DATASET RECORDS section start

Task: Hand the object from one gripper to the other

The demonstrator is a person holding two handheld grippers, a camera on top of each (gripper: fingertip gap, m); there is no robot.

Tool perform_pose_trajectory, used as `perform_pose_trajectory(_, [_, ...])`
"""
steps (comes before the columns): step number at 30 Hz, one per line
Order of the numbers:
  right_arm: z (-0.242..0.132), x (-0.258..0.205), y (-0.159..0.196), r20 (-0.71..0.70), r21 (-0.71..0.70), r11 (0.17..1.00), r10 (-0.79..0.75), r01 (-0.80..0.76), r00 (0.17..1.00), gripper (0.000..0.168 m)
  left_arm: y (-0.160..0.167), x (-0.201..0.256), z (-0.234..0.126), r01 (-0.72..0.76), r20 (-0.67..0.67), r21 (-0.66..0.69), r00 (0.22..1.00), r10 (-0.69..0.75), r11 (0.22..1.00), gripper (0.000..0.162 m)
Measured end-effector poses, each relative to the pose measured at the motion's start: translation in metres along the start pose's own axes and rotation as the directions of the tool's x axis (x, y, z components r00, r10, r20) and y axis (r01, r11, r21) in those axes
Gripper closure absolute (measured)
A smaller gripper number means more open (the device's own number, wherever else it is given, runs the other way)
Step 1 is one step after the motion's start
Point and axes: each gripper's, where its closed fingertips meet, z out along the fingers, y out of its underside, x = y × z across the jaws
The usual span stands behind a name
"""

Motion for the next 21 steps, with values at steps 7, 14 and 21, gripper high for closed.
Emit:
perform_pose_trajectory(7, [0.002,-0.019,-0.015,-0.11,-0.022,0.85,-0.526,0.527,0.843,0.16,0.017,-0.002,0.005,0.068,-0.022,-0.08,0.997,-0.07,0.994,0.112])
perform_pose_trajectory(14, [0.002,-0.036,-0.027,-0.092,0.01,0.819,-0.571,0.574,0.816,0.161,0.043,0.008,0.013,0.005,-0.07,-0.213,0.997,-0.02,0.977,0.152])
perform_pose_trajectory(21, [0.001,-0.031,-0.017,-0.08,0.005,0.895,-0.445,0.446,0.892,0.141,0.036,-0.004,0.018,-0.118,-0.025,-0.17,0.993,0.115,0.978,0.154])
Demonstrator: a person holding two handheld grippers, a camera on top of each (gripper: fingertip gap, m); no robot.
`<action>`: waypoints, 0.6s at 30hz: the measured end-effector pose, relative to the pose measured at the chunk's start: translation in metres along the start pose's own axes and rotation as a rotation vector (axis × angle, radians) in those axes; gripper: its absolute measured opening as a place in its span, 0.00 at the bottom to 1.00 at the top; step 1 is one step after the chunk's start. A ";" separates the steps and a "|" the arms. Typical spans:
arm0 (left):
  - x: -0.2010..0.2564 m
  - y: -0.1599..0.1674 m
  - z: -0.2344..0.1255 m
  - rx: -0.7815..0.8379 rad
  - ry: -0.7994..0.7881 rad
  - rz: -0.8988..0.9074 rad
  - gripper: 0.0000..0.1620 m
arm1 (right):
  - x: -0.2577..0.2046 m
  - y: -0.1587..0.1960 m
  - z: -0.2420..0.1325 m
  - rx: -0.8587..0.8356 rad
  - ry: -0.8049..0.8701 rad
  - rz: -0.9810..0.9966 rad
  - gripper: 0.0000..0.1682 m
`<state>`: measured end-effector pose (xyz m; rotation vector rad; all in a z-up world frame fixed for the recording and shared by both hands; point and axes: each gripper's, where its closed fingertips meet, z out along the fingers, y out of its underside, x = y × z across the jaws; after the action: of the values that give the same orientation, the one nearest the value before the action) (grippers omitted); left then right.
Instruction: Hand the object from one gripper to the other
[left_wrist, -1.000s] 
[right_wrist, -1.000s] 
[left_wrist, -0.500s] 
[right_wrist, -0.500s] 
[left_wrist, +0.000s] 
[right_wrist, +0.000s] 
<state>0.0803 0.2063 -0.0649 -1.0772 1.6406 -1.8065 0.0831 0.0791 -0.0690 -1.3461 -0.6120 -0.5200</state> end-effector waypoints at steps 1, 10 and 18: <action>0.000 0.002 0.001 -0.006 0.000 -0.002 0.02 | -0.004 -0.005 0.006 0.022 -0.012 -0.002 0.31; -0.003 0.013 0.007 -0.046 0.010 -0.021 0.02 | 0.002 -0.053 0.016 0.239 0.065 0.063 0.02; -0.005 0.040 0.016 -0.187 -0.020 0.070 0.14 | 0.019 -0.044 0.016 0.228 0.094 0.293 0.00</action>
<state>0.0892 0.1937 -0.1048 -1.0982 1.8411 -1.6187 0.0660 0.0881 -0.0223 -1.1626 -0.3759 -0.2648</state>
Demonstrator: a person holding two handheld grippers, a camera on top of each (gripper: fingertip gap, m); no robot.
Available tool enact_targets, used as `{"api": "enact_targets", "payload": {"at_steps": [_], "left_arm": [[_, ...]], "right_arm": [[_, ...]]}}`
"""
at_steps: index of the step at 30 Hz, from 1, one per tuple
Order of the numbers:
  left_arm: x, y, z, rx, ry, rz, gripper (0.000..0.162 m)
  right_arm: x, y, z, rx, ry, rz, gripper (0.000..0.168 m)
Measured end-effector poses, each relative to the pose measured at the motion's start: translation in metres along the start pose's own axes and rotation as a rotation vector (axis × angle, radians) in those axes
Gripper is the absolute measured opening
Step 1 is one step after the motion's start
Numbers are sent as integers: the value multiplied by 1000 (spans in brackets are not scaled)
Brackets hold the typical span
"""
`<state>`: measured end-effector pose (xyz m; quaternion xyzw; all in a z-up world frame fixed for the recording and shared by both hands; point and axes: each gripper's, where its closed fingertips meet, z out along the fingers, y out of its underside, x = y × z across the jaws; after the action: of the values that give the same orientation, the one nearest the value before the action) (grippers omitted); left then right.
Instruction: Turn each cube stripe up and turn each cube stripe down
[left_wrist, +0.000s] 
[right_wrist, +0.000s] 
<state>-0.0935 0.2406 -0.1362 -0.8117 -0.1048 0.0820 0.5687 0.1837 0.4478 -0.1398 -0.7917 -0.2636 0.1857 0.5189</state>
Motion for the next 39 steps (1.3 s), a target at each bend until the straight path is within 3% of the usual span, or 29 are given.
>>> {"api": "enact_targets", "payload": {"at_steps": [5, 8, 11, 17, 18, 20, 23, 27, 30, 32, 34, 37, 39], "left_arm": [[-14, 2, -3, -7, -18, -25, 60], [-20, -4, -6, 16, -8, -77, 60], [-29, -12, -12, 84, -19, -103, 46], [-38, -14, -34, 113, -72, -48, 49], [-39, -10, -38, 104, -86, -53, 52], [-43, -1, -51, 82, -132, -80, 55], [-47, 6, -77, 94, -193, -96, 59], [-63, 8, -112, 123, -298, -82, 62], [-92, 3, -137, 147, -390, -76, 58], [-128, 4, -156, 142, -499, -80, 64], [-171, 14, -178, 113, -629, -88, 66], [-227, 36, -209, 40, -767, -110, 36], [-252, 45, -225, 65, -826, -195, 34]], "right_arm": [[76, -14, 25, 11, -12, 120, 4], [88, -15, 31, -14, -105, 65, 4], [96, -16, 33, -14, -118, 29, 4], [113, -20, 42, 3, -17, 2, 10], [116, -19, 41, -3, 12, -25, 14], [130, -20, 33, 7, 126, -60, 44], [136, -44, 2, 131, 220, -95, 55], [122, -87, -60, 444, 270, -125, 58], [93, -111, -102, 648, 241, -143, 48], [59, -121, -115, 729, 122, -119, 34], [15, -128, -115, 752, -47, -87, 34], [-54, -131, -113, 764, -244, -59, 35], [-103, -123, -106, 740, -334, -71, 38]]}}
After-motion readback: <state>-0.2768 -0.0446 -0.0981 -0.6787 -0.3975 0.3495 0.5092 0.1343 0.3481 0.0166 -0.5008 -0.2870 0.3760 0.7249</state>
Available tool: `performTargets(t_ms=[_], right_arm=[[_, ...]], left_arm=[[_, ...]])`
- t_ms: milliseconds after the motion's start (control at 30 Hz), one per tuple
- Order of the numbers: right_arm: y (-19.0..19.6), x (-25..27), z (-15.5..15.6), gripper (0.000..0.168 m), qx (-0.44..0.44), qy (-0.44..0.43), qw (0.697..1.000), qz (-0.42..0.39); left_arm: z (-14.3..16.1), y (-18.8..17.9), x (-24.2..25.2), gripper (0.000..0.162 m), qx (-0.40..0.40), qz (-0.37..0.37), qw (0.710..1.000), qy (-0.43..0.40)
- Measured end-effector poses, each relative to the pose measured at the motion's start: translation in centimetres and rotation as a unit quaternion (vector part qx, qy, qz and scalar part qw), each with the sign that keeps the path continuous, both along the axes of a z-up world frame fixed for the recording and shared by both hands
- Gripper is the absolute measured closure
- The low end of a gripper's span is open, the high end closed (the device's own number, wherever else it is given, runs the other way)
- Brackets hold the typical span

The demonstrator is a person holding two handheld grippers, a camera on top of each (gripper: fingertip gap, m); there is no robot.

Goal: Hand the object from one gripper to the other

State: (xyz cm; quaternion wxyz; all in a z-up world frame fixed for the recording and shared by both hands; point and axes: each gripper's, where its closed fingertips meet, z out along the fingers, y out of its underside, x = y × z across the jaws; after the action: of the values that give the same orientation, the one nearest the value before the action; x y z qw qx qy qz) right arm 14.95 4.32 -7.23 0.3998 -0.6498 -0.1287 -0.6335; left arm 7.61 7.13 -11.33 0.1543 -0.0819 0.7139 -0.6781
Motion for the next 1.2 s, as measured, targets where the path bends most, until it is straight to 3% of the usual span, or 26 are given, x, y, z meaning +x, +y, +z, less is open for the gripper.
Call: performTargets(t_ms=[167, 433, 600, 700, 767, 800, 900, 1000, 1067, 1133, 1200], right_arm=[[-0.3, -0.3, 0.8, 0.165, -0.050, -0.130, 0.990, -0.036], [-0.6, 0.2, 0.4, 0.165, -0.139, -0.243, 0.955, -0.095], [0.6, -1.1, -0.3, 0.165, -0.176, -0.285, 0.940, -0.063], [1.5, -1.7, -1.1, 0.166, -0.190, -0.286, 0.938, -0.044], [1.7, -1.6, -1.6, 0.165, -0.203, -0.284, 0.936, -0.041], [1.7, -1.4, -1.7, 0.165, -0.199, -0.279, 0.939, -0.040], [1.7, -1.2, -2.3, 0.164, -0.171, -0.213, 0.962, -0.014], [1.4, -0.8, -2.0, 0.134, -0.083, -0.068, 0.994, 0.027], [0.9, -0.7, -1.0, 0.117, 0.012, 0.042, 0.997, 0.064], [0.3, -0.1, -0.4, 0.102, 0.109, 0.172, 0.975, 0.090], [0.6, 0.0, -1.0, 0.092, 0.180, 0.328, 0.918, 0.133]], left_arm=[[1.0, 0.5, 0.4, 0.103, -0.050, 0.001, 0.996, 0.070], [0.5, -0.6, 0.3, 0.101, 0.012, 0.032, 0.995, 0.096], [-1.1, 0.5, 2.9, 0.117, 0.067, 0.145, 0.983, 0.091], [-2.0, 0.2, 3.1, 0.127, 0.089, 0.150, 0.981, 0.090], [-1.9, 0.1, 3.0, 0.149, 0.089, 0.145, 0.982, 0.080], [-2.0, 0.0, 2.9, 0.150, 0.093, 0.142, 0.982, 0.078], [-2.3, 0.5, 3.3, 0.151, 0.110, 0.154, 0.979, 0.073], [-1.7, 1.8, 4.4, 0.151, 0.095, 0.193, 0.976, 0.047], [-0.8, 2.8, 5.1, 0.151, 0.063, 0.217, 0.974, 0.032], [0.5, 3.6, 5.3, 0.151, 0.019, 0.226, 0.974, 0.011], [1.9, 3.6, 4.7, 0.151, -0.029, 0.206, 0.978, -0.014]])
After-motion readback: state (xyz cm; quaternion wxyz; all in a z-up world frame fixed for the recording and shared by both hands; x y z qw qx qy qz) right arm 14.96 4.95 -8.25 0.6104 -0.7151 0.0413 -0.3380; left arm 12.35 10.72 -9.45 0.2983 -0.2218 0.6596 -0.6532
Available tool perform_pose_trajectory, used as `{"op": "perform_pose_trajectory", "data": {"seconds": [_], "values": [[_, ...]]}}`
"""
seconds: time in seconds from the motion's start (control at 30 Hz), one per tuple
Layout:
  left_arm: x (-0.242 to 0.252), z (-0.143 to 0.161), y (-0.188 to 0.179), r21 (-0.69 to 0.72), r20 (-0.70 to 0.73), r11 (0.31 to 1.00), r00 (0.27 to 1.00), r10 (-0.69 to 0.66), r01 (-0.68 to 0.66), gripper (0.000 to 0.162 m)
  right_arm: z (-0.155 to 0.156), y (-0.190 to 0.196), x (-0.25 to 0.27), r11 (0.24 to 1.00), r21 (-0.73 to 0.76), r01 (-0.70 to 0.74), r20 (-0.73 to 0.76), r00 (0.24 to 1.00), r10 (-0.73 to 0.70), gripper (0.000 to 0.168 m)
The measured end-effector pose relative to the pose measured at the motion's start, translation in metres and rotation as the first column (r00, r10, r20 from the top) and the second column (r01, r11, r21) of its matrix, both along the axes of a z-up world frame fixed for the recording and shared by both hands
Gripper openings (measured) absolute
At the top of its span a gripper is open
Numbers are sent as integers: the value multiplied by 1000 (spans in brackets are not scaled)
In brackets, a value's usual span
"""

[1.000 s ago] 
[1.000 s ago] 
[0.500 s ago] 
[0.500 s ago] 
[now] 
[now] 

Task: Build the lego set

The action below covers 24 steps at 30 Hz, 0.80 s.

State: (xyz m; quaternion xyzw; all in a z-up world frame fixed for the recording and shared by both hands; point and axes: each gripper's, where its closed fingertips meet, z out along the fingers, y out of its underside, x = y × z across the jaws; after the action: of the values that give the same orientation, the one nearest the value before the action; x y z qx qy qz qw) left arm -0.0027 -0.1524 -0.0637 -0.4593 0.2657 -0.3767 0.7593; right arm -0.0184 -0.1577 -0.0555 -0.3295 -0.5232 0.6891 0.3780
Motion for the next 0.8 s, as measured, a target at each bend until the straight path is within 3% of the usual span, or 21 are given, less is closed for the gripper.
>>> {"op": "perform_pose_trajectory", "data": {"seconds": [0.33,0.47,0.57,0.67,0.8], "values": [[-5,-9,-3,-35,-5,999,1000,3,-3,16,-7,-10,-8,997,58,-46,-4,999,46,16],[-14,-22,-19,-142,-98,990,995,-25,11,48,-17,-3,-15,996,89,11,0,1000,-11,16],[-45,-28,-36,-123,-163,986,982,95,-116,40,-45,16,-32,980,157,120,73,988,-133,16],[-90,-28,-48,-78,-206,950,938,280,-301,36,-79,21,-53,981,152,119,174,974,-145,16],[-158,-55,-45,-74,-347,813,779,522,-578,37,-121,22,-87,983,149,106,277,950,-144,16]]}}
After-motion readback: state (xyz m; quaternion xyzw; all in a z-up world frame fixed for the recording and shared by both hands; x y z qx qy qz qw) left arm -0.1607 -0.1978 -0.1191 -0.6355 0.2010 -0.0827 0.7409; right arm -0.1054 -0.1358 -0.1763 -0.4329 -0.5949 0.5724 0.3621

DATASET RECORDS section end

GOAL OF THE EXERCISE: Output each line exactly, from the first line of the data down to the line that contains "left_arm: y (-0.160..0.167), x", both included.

COMPLETED EXERCISE:
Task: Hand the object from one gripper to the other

The demonstrator is a person holding two handheld grippers, a camera on top of each (gripper: fingertip gap, m); there is no robot.

Tool perform_pose_trajectory, used as `perform_pose_trajectory(_, [_, ...])`
"""
steps (comes before the columns): step number at 30 Hz, one per line
Order of the numbers:
  right_arm: z (-0.242..0.132), x (-0.258..0.205), y (-0.159..0.196), r20 (-0.71..0.70), r21 (-0.71..0.70), r11 (0.17..1.00), r10 (-0.79..0.75), r01 (-0.80..0.76), r00 (0.17..1.00), gripper (0.000..0.168 m)
  left_arm: y (-0.160..0.167), x (-0.201..0.256), z (-0.234..0.126), r01 (-0.72..0.76), r20 (-0.67..0.67), r21 (-0.66..0.69), r00 (0.22..1.00), r10 (-0.69..0.75), r11 (0.22..1.00), gripper (0.000..0.162 m)

The exercise has now been completed.